__ASSIGNMENT__: All of the data must be returned exactly as given.
■ ■ ■ ■
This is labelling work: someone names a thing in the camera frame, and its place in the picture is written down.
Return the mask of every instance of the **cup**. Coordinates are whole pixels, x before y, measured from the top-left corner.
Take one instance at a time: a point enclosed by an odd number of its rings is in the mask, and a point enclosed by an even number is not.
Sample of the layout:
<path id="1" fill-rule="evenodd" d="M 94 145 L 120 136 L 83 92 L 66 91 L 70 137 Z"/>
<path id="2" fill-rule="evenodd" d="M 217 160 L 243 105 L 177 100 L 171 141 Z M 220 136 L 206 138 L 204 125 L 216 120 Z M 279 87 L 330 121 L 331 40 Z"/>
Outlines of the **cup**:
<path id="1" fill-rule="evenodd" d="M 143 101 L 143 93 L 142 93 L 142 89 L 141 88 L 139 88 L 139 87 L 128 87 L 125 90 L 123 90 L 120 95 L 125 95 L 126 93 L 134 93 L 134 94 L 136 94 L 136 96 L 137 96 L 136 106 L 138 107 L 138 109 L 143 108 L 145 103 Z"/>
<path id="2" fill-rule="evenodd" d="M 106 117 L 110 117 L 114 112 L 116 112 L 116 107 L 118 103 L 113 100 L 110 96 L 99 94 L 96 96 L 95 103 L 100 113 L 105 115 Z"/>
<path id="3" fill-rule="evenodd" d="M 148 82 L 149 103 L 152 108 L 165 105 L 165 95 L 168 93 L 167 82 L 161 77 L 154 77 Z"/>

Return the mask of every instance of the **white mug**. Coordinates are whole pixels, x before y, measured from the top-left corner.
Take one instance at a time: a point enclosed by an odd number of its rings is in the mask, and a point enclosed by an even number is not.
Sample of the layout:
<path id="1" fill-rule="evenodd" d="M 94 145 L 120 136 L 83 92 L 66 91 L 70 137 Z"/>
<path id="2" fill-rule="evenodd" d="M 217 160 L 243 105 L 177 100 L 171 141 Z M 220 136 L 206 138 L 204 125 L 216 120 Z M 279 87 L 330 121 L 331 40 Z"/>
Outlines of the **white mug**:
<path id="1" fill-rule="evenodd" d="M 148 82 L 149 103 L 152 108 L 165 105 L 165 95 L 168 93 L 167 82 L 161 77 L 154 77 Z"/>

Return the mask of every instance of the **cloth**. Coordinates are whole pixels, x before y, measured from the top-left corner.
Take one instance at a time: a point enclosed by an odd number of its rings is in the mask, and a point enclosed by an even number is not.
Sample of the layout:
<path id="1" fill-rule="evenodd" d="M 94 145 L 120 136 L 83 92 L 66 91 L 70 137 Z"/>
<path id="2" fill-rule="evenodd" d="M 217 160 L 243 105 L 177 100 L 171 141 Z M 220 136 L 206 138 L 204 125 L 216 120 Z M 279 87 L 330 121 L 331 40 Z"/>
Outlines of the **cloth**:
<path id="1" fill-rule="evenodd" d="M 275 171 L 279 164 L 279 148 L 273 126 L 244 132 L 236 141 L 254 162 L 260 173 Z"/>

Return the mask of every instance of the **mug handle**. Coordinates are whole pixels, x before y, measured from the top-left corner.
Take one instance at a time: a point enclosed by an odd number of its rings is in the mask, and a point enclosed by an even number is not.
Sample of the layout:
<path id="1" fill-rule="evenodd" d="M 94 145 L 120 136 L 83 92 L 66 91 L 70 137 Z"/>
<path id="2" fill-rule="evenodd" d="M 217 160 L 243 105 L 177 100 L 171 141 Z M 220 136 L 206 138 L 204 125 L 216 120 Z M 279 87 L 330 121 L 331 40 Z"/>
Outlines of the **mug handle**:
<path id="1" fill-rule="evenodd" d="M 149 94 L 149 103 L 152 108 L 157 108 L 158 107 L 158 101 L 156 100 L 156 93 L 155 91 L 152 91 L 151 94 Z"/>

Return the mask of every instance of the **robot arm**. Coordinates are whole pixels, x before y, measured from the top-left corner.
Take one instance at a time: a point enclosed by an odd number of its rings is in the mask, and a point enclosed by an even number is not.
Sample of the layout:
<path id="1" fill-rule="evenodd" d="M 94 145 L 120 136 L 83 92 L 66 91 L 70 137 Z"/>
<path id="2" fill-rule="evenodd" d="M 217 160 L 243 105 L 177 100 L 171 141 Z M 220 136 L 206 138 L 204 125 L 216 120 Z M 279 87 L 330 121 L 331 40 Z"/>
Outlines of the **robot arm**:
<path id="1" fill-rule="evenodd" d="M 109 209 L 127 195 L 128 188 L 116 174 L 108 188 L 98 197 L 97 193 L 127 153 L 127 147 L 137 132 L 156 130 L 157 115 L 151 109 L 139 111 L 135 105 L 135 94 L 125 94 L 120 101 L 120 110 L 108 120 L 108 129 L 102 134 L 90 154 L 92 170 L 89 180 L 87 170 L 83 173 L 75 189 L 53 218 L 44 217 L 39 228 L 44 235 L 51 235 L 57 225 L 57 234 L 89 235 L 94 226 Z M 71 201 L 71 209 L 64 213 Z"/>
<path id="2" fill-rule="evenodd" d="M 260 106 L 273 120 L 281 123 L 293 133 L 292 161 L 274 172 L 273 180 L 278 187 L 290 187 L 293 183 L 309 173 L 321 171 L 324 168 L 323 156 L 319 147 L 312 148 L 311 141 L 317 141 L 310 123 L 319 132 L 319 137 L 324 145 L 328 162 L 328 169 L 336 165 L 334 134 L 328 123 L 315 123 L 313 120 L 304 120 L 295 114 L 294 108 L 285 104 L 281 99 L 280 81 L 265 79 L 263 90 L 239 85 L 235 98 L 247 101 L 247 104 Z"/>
■ ■ ■ ■
__EXERCISE SOLUTION__:
This is labelling work: someone names a thing in the camera frame, and its place in the picture is written down.
Return the mask of every instance of the **cup**. Coordinates are whole pixels, x before y, measured from the top-left corner.
Take one instance at a time: a point enclosed by an odd number of its rings is in the mask, and a point enclosed by an even number is not.
Sample of the layout:
<path id="1" fill-rule="evenodd" d="M 94 145 L 120 136 L 83 92 L 66 91 L 70 137 Z"/>
<path id="2" fill-rule="evenodd" d="M 217 160 L 243 105 L 177 100 L 171 141 Z M 220 136 L 206 138 L 204 125 L 216 120 Z M 279 87 L 330 121 L 331 40 Z"/>
Outlines of the **cup**:
<path id="1" fill-rule="evenodd" d="M 143 101 L 143 93 L 142 93 L 142 89 L 141 88 L 139 88 L 139 87 L 128 87 L 125 90 L 123 90 L 120 95 L 125 95 L 126 93 L 134 93 L 134 94 L 136 94 L 136 96 L 137 96 L 136 106 L 138 107 L 138 109 L 143 108 L 145 103 Z"/>
<path id="2" fill-rule="evenodd" d="M 106 117 L 110 117 L 114 112 L 116 112 L 116 107 L 118 103 L 113 100 L 110 96 L 99 94 L 96 96 L 95 103 L 100 113 L 105 115 Z"/>
<path id="3" fill-rule="evenodd" d="M 148 82 L 149 103 L 152 108 L 165 105 L 165 95 L 168 93 L 167 82 L 161 77 L 154 77 Z"/>

Return the mask of every instance of the **white mug**. Coordinates are whole pixels, x before y, measured from the top-left corner.
Take one instance at a time: a point enclosed by an odd number of its rings is in the mask, and a point enclosed by an even number is not.
Sample of the layout:
<path id="1" fill-rule="evenodd" d="M 94 145 L 120 136 L 83 92 L 66 91 L 70 137 Z"/>
<path id="2" fill-rule="evenodd" d="M 217 160 L 243 105 L 177 100 L 171 141 Z M 220 136 L 206 138 L 204 125 L 216 120 Z M 279 87 L 330 121 L 331 40 Z"/>
Outlines of the **white mug**:
<path id="1" fill-rule="evenodd" d="M 148 82 L 149 103 L 152 108 L 165 105 L 165 95 L 168 93 L 167 82 L 161 77 L 154 77 Z"/>

Return the mask of every instance of the **cloth**. Coordinates are whole pixels, x before y, measured from the top-left corner.
Take one instance at a time: a point enclosed by an odd number of its rings is in the mask, and a point enclosed by an even number is not.
Sample of the layout:
<path id="1" fill-rule="evenodd" d="M 94 145 L 120 136 L 83 92 L 66 91 L 70 137 Z"/>
<path id="2" fill-rule="evenodd" d="M 217 160 L 243 105 L 177 100 L 171 141 Z M 220 136 L 206 138 L 204 125 L 216 120 Z M 279 87 L 330 121 L 331 40 Z"/>
Outlines of the **cloth**:
<path id="1" fill-rule="evenodd" d="M 275 171 L 279 164 L 279 148 L 273 126 L 244 132 L 236 141 L 254 162 L 260 173 Z"/>

Return the mask of every instance of the **mug handle**. Coordinates are whole pixels, x before y, measured from the top-left corner.
Take one instance at a time: a point enclosed by an odd number of its rings is in the mask, and a point enclosed by an even number is not.
Sample of the layout:
<path id="1" fill-rule="evenodd" d="M 94 145 L 120 136 L 83 92 L 66 91 L 70 137 Z"/>
<path id="2" fill-rule="evenodd" d="M 217 160 L 243 105 L 177 100 L 171 141 Z M 220 136 L 206 138 L 204 125 L 216 120 Z M 279 87 L 330 121 L 331 40 Z"/>
Outlines of the **mug handle**:
<path id="1" fill-rule="evenodd" d="M 149 94 L 149 103 L 152 108 L 157 108 L 158 107 L 158 101 L 156 100 L 156 93 L 155 91 L 152 91 L 151 94 Z"/>

Return the mask of every instance of the **robot arm**. Coordinates are whole pixels, x before y, measured from the top-left corner.
Take one instance at a time: a point enclosed by an odd number of its rings is in the mask, and a point enclosed by an even number is not.
Sample of the layout:
<path id="1" fill-rule="evenodd" d="M 94 145 L 120 136 L 83 92 L 66 91 L 70 137 Z"/>
<path id="2" fill-rule="evenodd" d="M 217 160 L 243 105 L 177 100 L 171 141 Z M 220 136 L 206 138 L 204 125 L 216 120 Z M 279 87 L 330 121 L 331 40 Z"/>
Outlines of the **robot arm**:
<path id="1" fill-rule="evenodd" d="M 109 209 L 127 195 L 128 188 L 116 174 L 108 188 L 98 197 L 97 193 L 127 153 L 127 147 L 137 132 L 156 130 L 157 115 L 151 109 L 139 111 L 135 105 L 135 94 L 125 94 L 120 101 L 120 110 L 108 120 L 108 129 L 102 134 L 90 154 L 92 170 L 89 180 L 87 170 L 83 173 L 75 189 L 53 218 L 44 217 L 39 228 L 44 235 L 51 235 L 57 225 L 57 234 L 89 235 L 94 226 Z M 71 201 L 71 209 L 64 213 Z"/>
<path id="2" fill-rule="evenodd" d="M 260 106 L 273 120 L 281 123 L 293 133 L 292 161 L 274 172 L 273 180 L 278 187 L 290 187 L 293 183 L 309 173 L 321 171 L 324 168 L 323 156 L 319 147 L 312 148 L 311 141 L 317 141 L 310 123 L 319 132 L 319 137 L 324 145 L 328 162 L 328 169 L 336 165 L 334 134 L 328 123 L 315 123 L 313 120 L 304 120 L 295 114 L 294 108 L 285 104 L 281 99 L 280 81 L 265 79 L 263 90 L 239 85 L 235 98 L 247 101 L 247 104 Z"/>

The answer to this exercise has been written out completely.